Summer is officially gone, and winter steals its way into the high Pahsimeroi. The barren peaks were pounded with a foot of icy white last week, and autumn colors wend through the river bottoms. It’s lovely most days, with temps in the 60s, but nearly every night brings frost, making grasses a little more edible by breaking down some of the stems that in high summer were too tough to chew. Most of the grass is in a highly palatable leafy state right now, and packs some serious flavor. It’s still green, in spite of the frost, as nearly all of the 20 some species that the beeves graze on are classified as cool season grasses, those plants that thrive in the northern climates around the globe.
I’m grilling NY strips as I write this. They are testers. I just put a little flaked sea salt on them, and grill them lightly to medium rare. Most of you know that we test a NY strip from every beef we sell online, ensuring it meets the Alderspring standard of flavor and tenderness. These are a leaner bunch of steaks and I was concerned that we would lose flavor without the fat to carry it across the tongue. But so far, they have had great tenderness and flavor results.

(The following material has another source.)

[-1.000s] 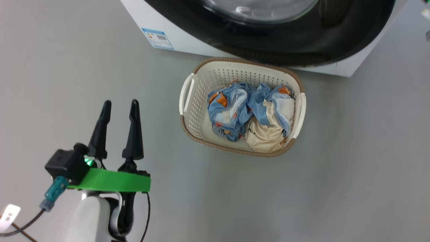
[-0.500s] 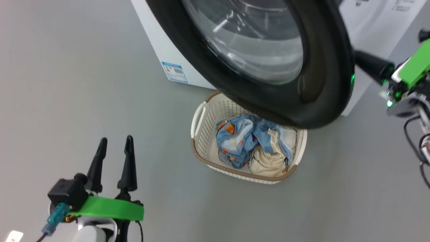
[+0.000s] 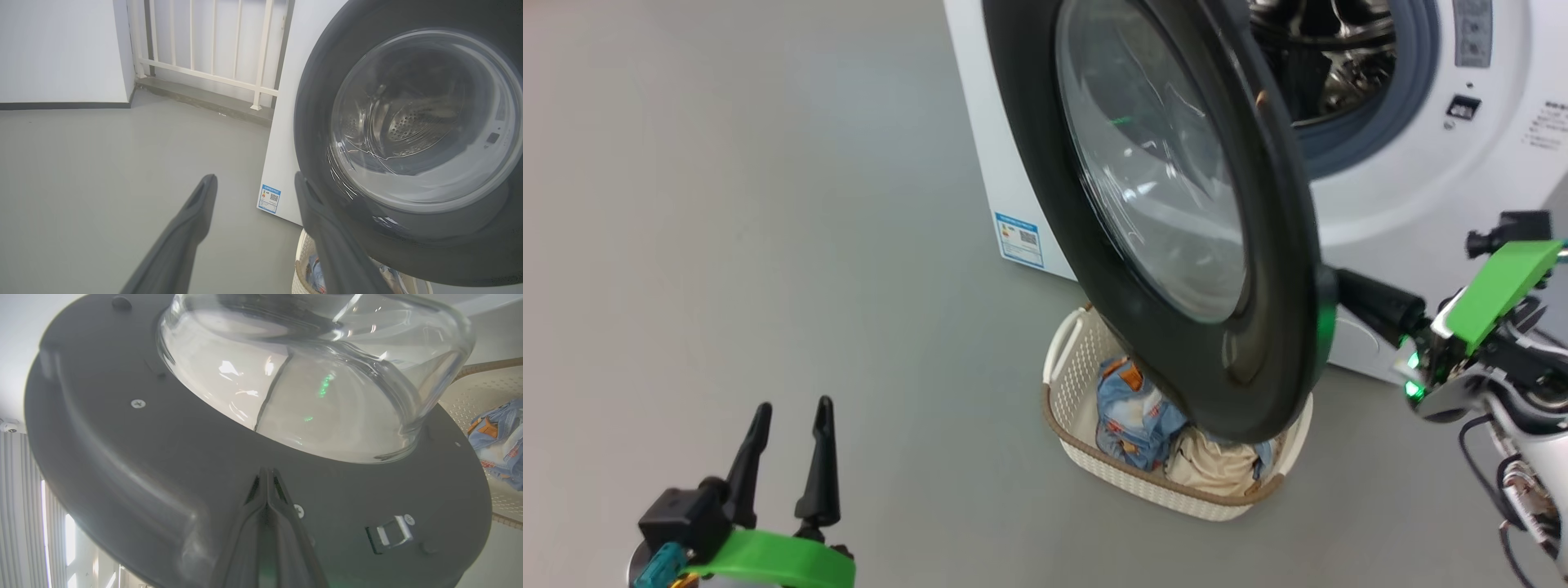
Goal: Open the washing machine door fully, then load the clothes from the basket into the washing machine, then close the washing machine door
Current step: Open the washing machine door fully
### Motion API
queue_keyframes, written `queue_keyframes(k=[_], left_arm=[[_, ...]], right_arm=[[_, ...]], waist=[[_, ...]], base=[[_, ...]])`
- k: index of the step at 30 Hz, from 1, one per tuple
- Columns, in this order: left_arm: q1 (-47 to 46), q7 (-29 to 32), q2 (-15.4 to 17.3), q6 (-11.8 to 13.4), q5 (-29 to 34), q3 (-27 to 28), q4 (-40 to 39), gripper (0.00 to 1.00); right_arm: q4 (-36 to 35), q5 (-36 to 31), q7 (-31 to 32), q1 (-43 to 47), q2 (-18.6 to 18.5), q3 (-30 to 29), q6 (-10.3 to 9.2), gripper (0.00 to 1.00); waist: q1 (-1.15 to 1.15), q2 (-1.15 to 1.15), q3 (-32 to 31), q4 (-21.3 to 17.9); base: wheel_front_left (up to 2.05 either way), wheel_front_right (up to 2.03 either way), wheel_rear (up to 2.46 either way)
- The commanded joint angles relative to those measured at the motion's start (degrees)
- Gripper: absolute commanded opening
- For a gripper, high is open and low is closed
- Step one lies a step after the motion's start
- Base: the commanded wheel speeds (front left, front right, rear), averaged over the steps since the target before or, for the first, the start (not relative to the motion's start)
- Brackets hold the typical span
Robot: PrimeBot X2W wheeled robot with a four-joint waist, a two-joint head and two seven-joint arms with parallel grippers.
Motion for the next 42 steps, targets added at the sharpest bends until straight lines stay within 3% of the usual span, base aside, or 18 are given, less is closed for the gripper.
queue_keyframes(k=[1,20,40,41,42], left_arm=[[0.2,-0.4,1.6,0.1,0.7,2.4,-0.8,1.0],[3.3,-0.4,1.9,1.3,0.4,6.2,-1.7,1.0],[2.2,-0.4,2.3,0.8,1.4,4.4,0.9,1.0],[2.2,-0.4,2.4,0.7,1.4,4.1,1.2,1.0],[2.1,-0.3,2.5,0.7,1.4,3.9,1.4,1.0]], right_arm=[[-2.7,0.4,1.0,1.1,1.1,0.7,0.28,0.0],[-3.4,-1.5,6.5,0.7,8.9,2.8,0.28,0.0],[-6.8,-4.8,5.2,4.0,9.0,-1.0,0.28,0.0],[-7.5,-5.0,4.8,4.5,8.9,-1.3,0.28,0.02],[-8.1,-5.3,4.4,5.2,8.8,-1.5,0.28,0.17]], waist=[[0.0,0.0,-2.8,2.7],[0.0,0.0,-2.4,3.5],[0.0,0.0,-4.9,2.4],[0.0,0.0,-5.3,2.2],[0.0,0.0,-5.6,2.1]], base=[[0.0,0.0,0.0],[0.0,0.0,0.0],[0.0,0.0,0.0],[0.0,0.0,0.0],[0.0,0.0,0.0]])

This same phenomenon happens every year when we bring cattle back from the range; indeed, they are young, but the grass they live on up there in the wilderness yields what I believe to be some of the richest flavored beef on earth. Why? It’s because with that foundation of untouched soils in a wild setting, the nutrient density that raised wild ungulates for millennia is still intact.
Now we have the advantage of harvesting these native grasses with our beeves that we herd across this wild landscape. In comparison, nearly all other beef is raised on degenerated and dead soils that have a 100 year old history of crop extraction and replacement of wild soil nutrition with petroleum-based chemical fertilizers, herbicides and pesticides. They just don’t hold a candle to the flavor and health benefits of wild soils where the matrix of living organisms make mountain minerals available to the native plants that grow these soils. Then, our (ultimately your) beeves eat them. And thrive.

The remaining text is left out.